Work order: Copy the listing below line for line, from its opening line to the one with "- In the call", both included; stop there.

Segment Open

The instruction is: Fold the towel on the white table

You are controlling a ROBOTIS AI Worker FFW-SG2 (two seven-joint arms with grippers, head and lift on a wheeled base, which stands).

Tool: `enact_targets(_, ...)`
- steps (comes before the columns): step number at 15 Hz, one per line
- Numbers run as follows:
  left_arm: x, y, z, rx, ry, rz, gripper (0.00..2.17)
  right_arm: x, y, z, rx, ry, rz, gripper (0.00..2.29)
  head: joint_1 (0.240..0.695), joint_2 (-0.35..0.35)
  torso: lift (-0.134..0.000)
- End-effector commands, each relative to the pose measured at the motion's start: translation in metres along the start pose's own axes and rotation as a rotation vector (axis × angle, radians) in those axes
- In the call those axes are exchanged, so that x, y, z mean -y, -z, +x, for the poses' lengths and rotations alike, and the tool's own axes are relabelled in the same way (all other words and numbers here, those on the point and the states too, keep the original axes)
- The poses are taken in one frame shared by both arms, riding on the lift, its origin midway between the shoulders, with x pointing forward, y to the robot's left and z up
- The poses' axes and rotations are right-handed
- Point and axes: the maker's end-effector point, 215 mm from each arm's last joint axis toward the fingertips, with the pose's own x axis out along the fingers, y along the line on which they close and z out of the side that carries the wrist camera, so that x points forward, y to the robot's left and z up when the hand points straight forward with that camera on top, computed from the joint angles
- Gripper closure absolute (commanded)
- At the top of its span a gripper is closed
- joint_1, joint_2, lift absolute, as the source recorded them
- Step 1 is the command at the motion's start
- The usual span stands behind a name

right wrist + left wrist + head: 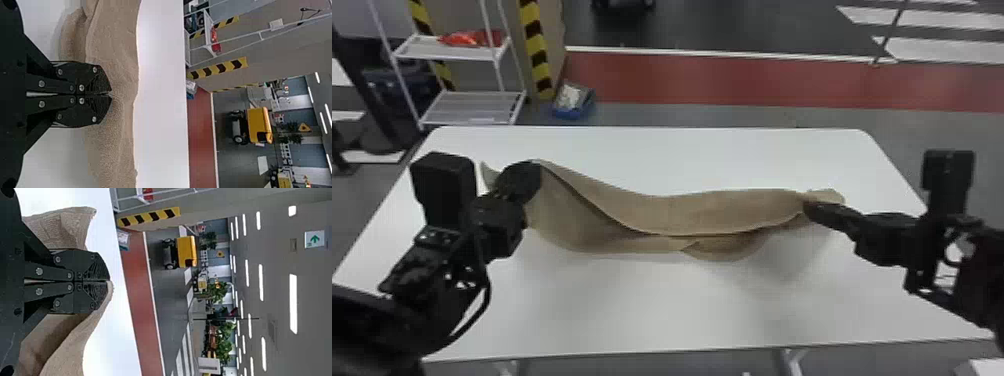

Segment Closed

Exercise solution:
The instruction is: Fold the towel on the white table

You are controlling a ROBOTIS AI Worker FFW-SG2 (two seven-joint arms with grippers, head and lift on a wheeled base, which stands).

Tool: `enact_targets(_, ...)`
- steps (comes before the columns): step number at 15 Hz, one per line
- Numbers run as follows:
  left_arm: x, y, z, rx, ry, rz, gripper (0.00..2.17)
  right_arm: x, y, z, rx, ry, rz, gripper (0.00..2.29)
  head: joint_1 (0.240..0.695), joint_2 (-0.35..0.35)
  torso: lift (-0.134..0.000)
- End-effector commands, each relative to the pose measured at the motion's start: translation in metres along the start pose's own axes and rotation as a rotation vector (axis × angle, radians) in those axes
- In the call those axes are exchanged, so that x, y, z mean -y, -z, +x, for the poses' lengths and rotations alike, and the tool's own axes are relabelled in the same way (all other words and numbers here, those on the point and the states too, keep the original axes)

This answer has been given in full.